By 1920, the Pennsylvania Railroad reached its peak at 11,000 miles of track. It was also the 1920s that foreshadowed the decline of the railroad, as automobiles and trucks began to compete seriously with the railroads for passengers and freight. Producing its famous K-4 locomotives, the Shops remained a vibrant, productive center throughout the 1920s and into World War II. In 1925, the last major expansion of the Shops took place with the building of the erecting and machine shop, the largest railroad-owned erecting shop in the nation. By then, the Altoona Shops constituted the nation's largest concentration of rail shops, employing 16,500 people.

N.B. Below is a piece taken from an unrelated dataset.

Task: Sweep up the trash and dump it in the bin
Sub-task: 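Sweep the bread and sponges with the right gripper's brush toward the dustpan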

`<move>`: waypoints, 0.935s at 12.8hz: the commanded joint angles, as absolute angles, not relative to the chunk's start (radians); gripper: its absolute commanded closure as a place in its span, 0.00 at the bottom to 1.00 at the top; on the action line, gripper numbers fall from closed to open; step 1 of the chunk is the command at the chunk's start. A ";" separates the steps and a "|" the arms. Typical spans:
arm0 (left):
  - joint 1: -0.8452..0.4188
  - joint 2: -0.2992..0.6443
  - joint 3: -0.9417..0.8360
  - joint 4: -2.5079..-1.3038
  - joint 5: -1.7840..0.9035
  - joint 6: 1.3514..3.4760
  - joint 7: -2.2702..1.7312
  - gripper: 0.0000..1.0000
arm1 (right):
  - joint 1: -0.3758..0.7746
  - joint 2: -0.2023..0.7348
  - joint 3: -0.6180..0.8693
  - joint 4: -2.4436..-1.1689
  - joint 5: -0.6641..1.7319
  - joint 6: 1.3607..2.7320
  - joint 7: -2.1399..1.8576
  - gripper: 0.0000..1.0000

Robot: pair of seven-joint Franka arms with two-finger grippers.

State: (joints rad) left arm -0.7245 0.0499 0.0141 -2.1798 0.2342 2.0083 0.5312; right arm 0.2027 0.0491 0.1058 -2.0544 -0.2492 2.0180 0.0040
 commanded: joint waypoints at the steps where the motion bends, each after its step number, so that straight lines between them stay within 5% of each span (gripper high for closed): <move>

The Altoona Railroad Shops exist as one of the most important railroad developments in America. Begun as one of several repair facilities along the rails, the Shops provided the PRR with a thrusting point from which a trans-Allegheny line became feasible and introduced a series of modernization practices that came to dominate American industry, especially the standardization of parts. One of the oldest continually operating shops in the country, the Altoona Shops remained active and vital into the 1960s. Three buildings remain, including the master mechanics building, which now serves as the Altoona Railroaders Memorial Museum.